There's another kernel we should think about: as users of notebooks with browser-based frontends, we are all frontend web developers. The resource constraints of browsers affect the experience of viewers of the notebook. If you write notebooks that have lots of dynamic behavior, that use Jupyter Widgets to run code client-side, and that embed web content like YouTube videos in your notebook, it helps to track these resources to keep your animations running smoothly, interactive controls having their effects quickly, and notebooks instantly responsive to user interaction like scrolling.

This comes up when printing a large data frame or deciding whether to render a plot as an image or send the data to the browser and plot it there (like Altair does). And how many data points can you reasonably expect to render in a notebook? When the bottleneck isn't data processing on the kernel side, it's probably browser memory and CPU usage. Colin Eberhardt reports that when using D3 (a library that underlies Altair), he finds that to render animated points at 30fps he can use ~1000 with SVG, 10000 with Canvas, and a million with WebGL. A Python visualization library might give you a choice like this, but you might need to write this yourself.

We'll cover how to write client-side JavaScript in a notebook, enough about how Jupyter widgets work to make predictions about their latency and memory usage, and optimizations for writing your own widgets. Know how to restart the "browser kernel?" It's just reloading the page! We'll look at how can you write interactive notebooks that work even after they've been exported to HTML. We'll learn just enough about the browser to diagnose common issues like crashing tabs and notebooks that seem to freeze.
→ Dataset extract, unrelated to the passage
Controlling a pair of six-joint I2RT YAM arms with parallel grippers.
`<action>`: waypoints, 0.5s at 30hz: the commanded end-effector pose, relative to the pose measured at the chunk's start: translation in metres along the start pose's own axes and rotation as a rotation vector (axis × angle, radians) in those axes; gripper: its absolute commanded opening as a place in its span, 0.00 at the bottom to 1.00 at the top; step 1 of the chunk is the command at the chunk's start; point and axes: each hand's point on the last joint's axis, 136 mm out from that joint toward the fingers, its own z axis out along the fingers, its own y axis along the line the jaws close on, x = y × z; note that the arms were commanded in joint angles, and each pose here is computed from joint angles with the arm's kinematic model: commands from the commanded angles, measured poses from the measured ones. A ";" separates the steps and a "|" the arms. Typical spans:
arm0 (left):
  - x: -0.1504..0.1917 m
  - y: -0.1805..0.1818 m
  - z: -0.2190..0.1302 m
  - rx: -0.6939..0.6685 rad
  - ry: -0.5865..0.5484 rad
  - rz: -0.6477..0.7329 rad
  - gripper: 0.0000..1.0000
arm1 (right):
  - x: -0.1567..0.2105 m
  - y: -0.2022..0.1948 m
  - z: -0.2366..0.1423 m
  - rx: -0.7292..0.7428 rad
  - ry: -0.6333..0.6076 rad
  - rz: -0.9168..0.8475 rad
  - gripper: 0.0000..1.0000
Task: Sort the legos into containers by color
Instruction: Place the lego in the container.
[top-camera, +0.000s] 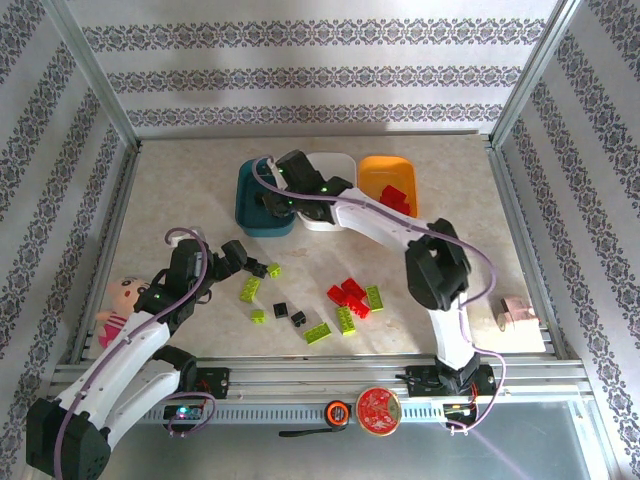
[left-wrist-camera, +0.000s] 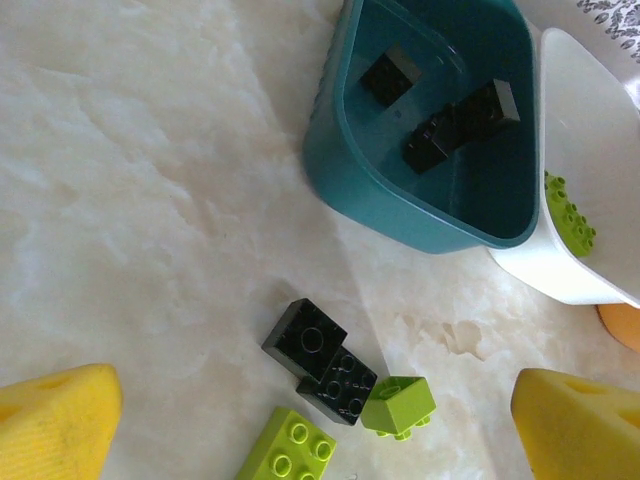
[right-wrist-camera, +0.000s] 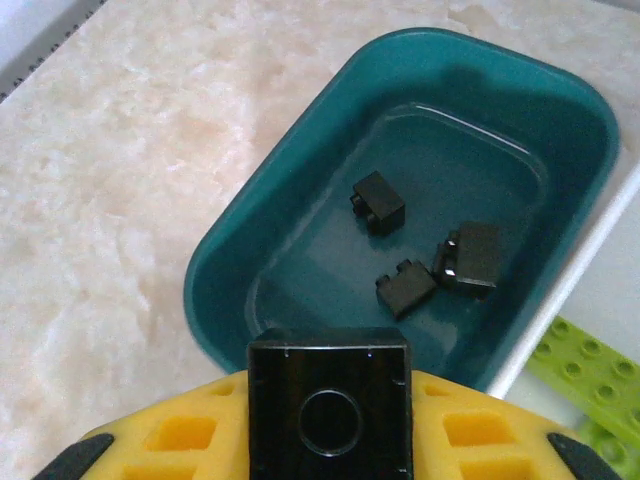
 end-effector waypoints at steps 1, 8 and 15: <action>0.009 0.003 0.001 -0.005 0.050 0.025 1.00 | 0.013 -0.018 0.025 0.045 0.085 0.038 0.34; 0.030 0.001 0.011 0.004 0.167 0.057 0.99 | -0.013 -0.014 0.041 0.024 0.048 0.033 0.76; 0.045 -0.002 0.031 -0.015 0.264 0.111 0.90 | -0.020 -0.002 0.015 0.000 0.000 0.015 0.82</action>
The biggest takeaway will be the following: think ahead of time about which facets of your data should be how interactive. For example, perhaps toggling between demographics on a map of voter turnout ought to be near-instant, while it's fine if loading a map of another region takes a second or two. For the best viewer experience, look for a solution (or write one!) which allows all demographic data to resident in browser memory, but queries data for different regions from the kernel. Try to avoid loading more than 100MB of data into the browser for a cell, and certainly avoid maintaining multiple copies of that data in the notebook if you do.

As we author notebooks we make decisions about how to shuttle data between the browser and the kernel that impact viewers. Especially if your notebooks are viewed and interacted with by a wide audience it's worth ensuring widgets respond quickly and your notebooks don't freeze.